Storia del Sud Italia: la Costituzione siciliana

Approfondimento su di un episodio che riguarda le vicende ottocentesche della Sicilia.

Costituzione Siciliana 1848
Particolare di un ritratto di Vincenzo Fardella di Torrearsa, che risale 1861. È stato Presidente della Camera del Senato siciliano, nel 1848.


Il 10 luglio del 1848 il Parlamento siciliano emanava una nuova Costituzione. Questa carta dei diritti era ispirata ai principi del Costituzionalismo inglese. L’evento si inseriva nel quadro dei moti scoppiati a Palermo il 12 gennaio di quell’anno e che diedero il via alla cosiddetta “Primavera dei Popoli“. Lo statuto fu adottato dall’allora nato Regno di Sicilia e rimase in vigore fino a che l’esercito di Ferdinando II di Borbone non mise fine alla ribellione.

Quella del 1848 fu la seconda costituzione emanata da un’assise sicula.

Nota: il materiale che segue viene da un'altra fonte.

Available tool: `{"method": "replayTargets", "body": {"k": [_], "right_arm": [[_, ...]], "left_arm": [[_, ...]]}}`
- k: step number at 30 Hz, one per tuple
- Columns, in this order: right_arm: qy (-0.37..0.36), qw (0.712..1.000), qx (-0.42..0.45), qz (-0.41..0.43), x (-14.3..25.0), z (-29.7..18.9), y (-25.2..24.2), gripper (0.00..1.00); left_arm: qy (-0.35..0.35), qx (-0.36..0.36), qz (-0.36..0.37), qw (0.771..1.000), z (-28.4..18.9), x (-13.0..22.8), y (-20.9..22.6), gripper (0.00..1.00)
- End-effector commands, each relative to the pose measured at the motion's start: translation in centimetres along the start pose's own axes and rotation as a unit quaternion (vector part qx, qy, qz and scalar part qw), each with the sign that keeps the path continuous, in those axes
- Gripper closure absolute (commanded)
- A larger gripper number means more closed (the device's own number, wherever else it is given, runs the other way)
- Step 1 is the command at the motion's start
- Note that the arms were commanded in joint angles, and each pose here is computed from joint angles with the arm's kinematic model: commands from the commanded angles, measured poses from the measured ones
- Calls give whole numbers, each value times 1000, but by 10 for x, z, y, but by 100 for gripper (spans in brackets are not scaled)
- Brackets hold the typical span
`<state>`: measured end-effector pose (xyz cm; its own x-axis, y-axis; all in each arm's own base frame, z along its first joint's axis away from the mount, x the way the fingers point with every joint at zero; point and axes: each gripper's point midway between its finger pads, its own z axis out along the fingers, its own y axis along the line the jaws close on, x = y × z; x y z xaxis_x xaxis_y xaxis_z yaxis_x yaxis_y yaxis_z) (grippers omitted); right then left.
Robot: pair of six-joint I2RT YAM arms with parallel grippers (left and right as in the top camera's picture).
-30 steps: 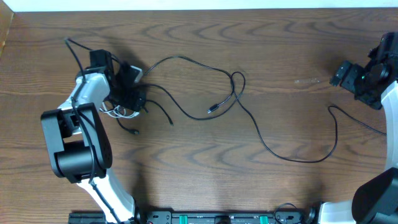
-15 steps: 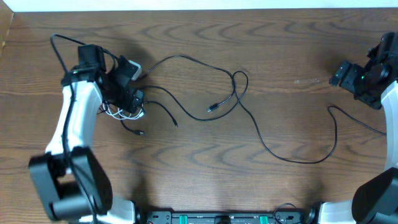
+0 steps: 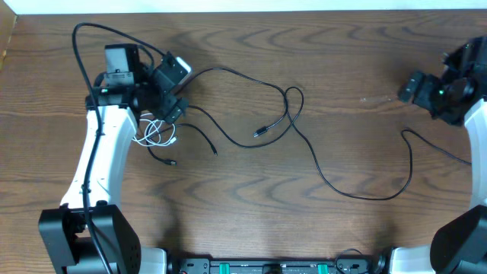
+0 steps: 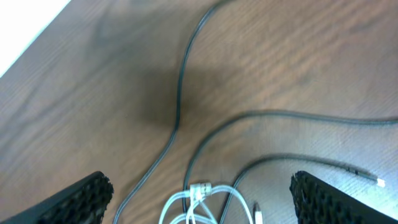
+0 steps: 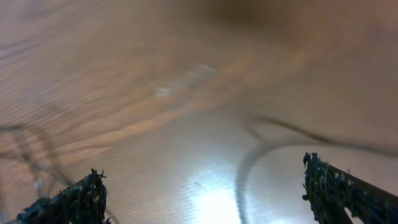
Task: Untangle cables
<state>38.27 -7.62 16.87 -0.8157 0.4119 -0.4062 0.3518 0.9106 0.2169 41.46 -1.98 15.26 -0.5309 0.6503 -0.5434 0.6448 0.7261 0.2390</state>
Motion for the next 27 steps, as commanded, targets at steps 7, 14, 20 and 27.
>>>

La prima risaliva al 12 luglio del 1812, anche quella ispirata al modello inglese seppur adattata alle esigenze locali. Basata su 12 principili generali, approvata dai rappresentanti dell’assemblea legislativa sorta al tempo, fu sottoposta all’attenzione del sovrano del Regno delle Due Sicilie e accettata, seppur a malincuore. A ratificarla fu il figlio del monarca, Francesco I che ricopriva il ruolo di reggente. Tuttavia, Ferdinando non aveva affatto alcuna intenzione di piegarsi alla volontà del consesso palermitano.

Superata indenne la tempesta rivoluzionaria, eliminato il pericolo rappresentato da Gioacchino Murat, il Borbone non riconvocò il Parlamento e, di fatto, la Costituzione fu soppressa nel 1816, quando le corone di Sicilia e Napoli furono riunite. Questa carta fu di nuovo promulgata in occasione dei moti del 1820-21. Nel 1848, Re Ferdinando si trovò di nuovo costretto ad affrontare la volontà indipendentista dei suoi sudditi siciliani. Per provare a contenere la rivolta, emanò lo statuto del 1812, ma ciò non bastò. Presieduto dal Marchese Vincenzo Fardella di Torrearsa, il rinato Parlamento isolano ne varò un’altra il 10 luglio, che assunse il nome di “Statuto fondamentale del Regno di Sicilia“.

Era stabilita l’elettività delle 2 camere, sia quella dei deputati che quella dei senatori. Potevano votare coloro i quali avessero compiuto 21 anni e sapessero leggere o scrivere. Inoltre, erano eletti deputati per ogni comune con minimo 6.000 abitanti e il totale dei senatori ammontava a 120. Il Re di Sicilia non poteva governare su altre nazioni e esercitava il potere esecutivo grazie ai ministri da lui scelti. Invece, il potere legislativo era in mano al Parlamento che avrebbe inviato le proposte di legge al sovrano per la ratifica. Il monarca aveva il diritto di rimandarle indietro. Previste libertà di insegnamento, parola e di stampa. L’insegnamento doveva essere pubblico, gratuito e regolato da apposite leggi. Per la revisione delle norme, c’era bisogno dell’accordo di 2/3 dei votanti delle camere. Un titolo della Costituzione era dedicato in maniera esclusiva ai diritti dei cittadini.